No final, a predileção pelo presente aparece de novo. Francisca vai voltar para Lisboa, mas não avisou a amiga de antemão. Afinal, o futuro existe? O que é certo é que, tanto para Francisca quanto para Teresa, a busca pelo sentido da experiência é um objetivo.
“A ânsia de compreender, que para tantas almas nobres substitui a de agir, pertence à esfera da sensibilidade. Substituir a Inteligência à energia, quebrar o elo entre a vontade e a emoção, despindo de interesse todos os gestos da vida material, eis o que, conseguido, vale mais que a vida, tão difícil de possuir completa, e tão triste de possuir parcial. Diziam os argonautas que navegar é preciso, mas que viver não é preciso. Argonautas, nós, da sensibilidade doentia, digamos que sentir é preciso, mas que não é preciso viver.”

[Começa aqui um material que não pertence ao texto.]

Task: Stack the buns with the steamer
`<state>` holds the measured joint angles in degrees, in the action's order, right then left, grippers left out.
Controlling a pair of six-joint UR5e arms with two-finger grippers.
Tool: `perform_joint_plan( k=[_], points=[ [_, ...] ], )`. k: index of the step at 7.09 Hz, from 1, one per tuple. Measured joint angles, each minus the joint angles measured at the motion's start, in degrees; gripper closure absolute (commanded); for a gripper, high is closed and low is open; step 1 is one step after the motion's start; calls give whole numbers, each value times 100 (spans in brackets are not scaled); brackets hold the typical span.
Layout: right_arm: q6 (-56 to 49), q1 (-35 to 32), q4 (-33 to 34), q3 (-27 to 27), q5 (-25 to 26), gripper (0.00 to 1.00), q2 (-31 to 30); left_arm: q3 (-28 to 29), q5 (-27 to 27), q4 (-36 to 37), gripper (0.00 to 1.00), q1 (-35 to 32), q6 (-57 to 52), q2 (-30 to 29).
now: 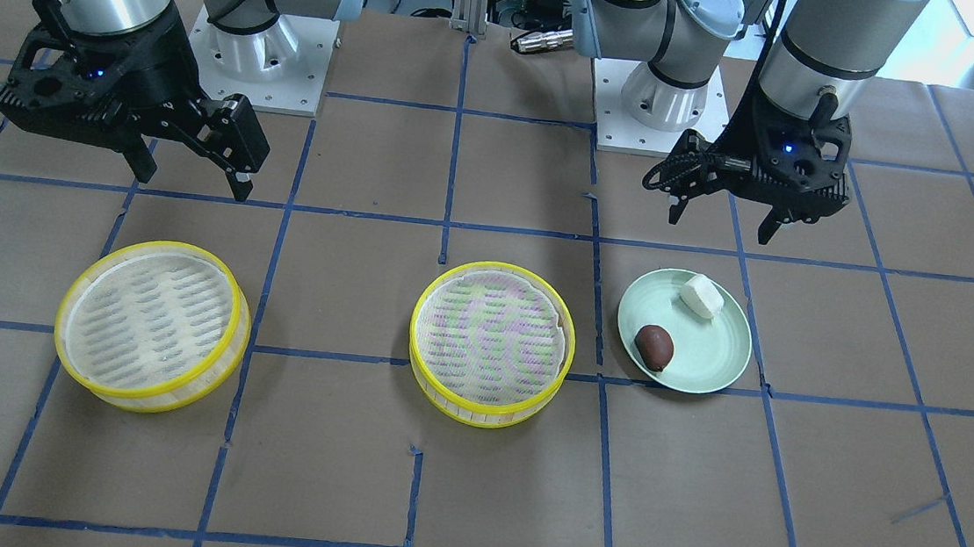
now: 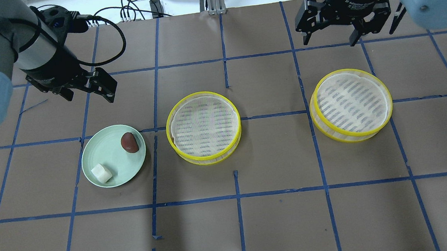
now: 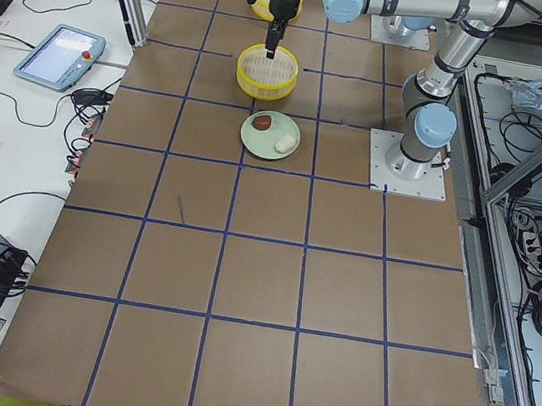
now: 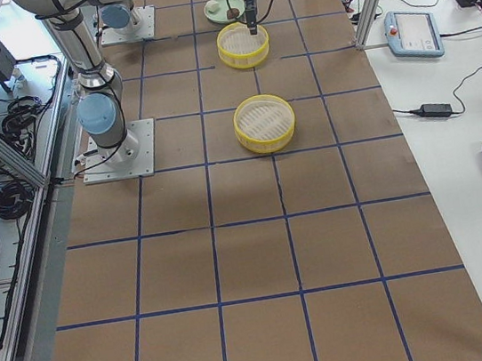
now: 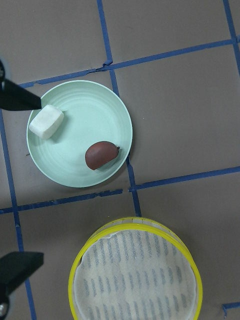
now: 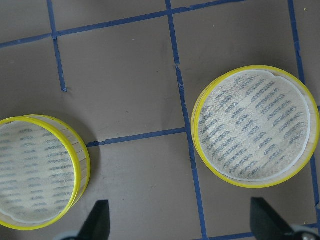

— Fernando Pessoa como Bernardo Soares no Livro do Desassossego
São Paulo, início dos anos 80. Uma menina menstrua pela primeira vez e sonha em visitar a Califórnia. Assim começa o novo filme de Marina Person, uma história de formação com uma forte nostalgia alimentada pelo universo musical da década de 80. A atmosfera saudosista do filme, entretanto, não é pelo Brasil de outrora, mas sim por um Outro Lugar que, no caso, é representado pela costa oeste Estados Unidos que nunca vemos ao longo do filme. É uma saudade de algo que não se conhece, um simples querer estar em um lugar que não aqui.
No fundo, tudo é fuga. Estela, a protagonista, como muitos adolescentes, sente-se deslocada e reprimida pelo pai conservador. Para Estela, a Califórnia é o tio gay, subversivo, irreverente, a Califórnia é o rock, rebelde, a música das pessoas que não se encaixam. É um baque enorme, então, quando o tio volta pro Brasil, doente, derrotado. A AIDS representa muito mais que uma doença, é um perigo que se corre quando fogem-se às regras.
Aqui, permita-me fazer um pequeno e infame jogo de palavras, chegamos à grande fuga do filme: as regras (menstruais). A menarca significa, em muitas culturas, a entrada da mulher na vida adulta e não é à toa que o filme comece com a visão da calcinha suja de sangue de Estela dois anos antes dos acontecimentos do resto do filme. Não sabemos o que acontece com Estela no tempo entre sua primeira menstruação e seus 17 anos, mas ao a reencontramos, não vemos uma adulta. Fica clara a intenção de Person de diferenciar o que marca a maturação de uma mulher para o mundo e o que é de fato essa maturação – um caminho complexo que não pode ser resumido a processos biológicos. Quando vemos Estela aos 17 anos ainda no começo do filme, vemos uma criança. Seus pais não conversam abertamente com ela, ela está passando pelas tribulações de um primeiro amor, e ela eventualmente descobre que não está pronta para começar sua vida sexual.
A adolescência é uma fase confusa e contraditória, ao mesmo tempo que Estela não se sente preparada para encarar a vida adulta, ela deseja a liberdade que ela proporciona desesperadamente. Tio Carlos, ao ir para os Estados Unidos, fugia do que era ser um homem gay no Brasil durante a ditadura militar, mas a realidade bate à porta de todos, e, no final, ele tem de retornar. Estela, também, não pode continuar a sonhar com o Outro Lugar.
Ao longo da história, nossa jovem protagonista tem que encarar suas próprias transformações. Decepções amorosas, livros complexos, uma viagem para a praia, a doença e morte do tio fazem parte da sua jornada de maturação. Ao final, vemos enfim uma mulher capaz de tomar decisões sobre seu próprio corpo, fechando um ciclo. No começo, tínhamos uma menina sonhando em encontrar o tio na Califórnia, no final, uma mulher que troca cartas com um amante na Índia. Ela ainda está no mesmo lugar, no Brasil, se correspondendo com homens em fuga, mas a ditadura militar está chegando ao fim, ela é uma mulher adulta e está preparada para ficar.